**What to work on:** Using the entries below, quote exactly the span of lines that begins with the line containing "I bet you can't find the white wall" and ends with the final line.

**Records provided:**

((

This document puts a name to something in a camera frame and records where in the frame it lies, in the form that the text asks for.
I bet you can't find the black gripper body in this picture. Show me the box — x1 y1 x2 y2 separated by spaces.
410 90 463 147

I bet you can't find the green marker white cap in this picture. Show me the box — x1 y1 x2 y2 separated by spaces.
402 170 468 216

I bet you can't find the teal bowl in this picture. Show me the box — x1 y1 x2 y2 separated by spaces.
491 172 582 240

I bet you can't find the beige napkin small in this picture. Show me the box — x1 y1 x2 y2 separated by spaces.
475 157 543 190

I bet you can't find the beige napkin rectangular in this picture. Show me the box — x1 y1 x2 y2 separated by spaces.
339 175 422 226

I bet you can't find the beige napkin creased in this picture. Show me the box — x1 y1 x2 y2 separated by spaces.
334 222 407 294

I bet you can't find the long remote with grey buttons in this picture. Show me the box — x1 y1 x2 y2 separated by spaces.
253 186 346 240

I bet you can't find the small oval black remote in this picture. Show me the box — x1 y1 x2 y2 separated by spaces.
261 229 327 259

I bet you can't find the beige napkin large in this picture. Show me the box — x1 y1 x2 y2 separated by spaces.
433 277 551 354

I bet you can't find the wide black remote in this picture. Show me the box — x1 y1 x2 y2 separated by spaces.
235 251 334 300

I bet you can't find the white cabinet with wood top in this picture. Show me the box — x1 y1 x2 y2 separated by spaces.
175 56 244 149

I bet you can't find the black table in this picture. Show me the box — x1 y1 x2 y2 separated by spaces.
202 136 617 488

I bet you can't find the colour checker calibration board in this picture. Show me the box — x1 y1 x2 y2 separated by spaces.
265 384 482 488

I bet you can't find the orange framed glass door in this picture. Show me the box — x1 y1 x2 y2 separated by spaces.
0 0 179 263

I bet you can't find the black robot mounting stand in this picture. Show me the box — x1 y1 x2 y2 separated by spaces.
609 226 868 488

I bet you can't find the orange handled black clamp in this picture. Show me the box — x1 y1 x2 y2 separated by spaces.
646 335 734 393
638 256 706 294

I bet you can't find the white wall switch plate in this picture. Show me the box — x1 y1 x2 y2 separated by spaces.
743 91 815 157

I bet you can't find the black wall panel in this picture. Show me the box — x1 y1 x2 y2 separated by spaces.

))

**Result:**
I bet you can't find the white wall switch plate in this picture. Show me the box — x1 y1 x2 y2 separated by spaces.
743 91 815 157

I bet you can't find the black wall panel in this picture. Show me the box — x1 y1 x2 y2 separated by spaces.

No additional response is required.